Growth hormone preferentially induces the rapid, transient expression of SOCS-3, a novel inhibitor of cytokine receptor signaling.

Four members (SOCS-1, SOCS-2, SOCS-3, and CIS) of a family of cytokine-inducible, negative regulators of cytokine receptor signaling have recently been identified. To address whether any of these genes are induced in response to growth hormone (GH), serum-starved 3T3-F442A fibroblasts were incubated with GH for various time points, and the expression of the SOCS gene family was analyzed by Northern blotting. GH stimulated the rapid, transient induction of SOCS-3 mRNA, peaking 30 min after the initiation of GH exposure and declining to basal levels by 2 h. Expression of the other SOCS genes (SOCS-1, SOCS-2, CIS) was also up-regulated by GH, although to a lesser extent than SOCS-3 and with differing kinetics.
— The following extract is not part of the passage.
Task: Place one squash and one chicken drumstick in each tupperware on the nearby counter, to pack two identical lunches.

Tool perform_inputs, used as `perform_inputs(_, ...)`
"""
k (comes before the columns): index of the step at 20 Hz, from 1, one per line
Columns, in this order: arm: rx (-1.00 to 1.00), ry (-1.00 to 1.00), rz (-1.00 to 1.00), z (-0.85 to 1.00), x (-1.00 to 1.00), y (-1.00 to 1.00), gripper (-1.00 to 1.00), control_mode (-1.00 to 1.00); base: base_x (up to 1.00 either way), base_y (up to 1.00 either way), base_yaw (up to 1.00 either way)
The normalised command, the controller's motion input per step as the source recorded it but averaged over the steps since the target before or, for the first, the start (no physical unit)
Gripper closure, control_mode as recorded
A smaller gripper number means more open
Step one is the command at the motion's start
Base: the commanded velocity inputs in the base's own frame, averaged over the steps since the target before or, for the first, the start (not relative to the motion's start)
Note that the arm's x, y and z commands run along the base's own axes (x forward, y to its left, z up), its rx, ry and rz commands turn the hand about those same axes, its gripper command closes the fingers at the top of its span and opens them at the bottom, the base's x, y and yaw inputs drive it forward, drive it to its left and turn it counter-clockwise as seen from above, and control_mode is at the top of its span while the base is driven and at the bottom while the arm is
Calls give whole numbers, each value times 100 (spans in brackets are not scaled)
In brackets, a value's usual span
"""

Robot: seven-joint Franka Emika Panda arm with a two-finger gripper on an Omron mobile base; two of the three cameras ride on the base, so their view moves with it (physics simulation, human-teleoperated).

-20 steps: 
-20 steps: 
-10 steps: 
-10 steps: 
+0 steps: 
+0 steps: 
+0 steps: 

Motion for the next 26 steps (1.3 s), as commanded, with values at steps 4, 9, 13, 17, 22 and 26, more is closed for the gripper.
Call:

SOCS-3 expression was also strongly induced in 3T3-F442A cells treated with leukemia-inhibitory factor (LIF), with weaker induction of SOCS-1 and CIS being observed. The preferential induction of SOCS-3 mRNA was also observed in hepatic RNA isolated from the livers of mice that had received a single supraphysiological dose of GH intraperitoneally. Co-transfection studies revealed that constitutive expression of SOCS-1 and SOCS-3, but not SOCS-2 or CIS, blocked GH-induced transactivation of the GH-responsive serine protease inhibitor 2.1 gene promoter.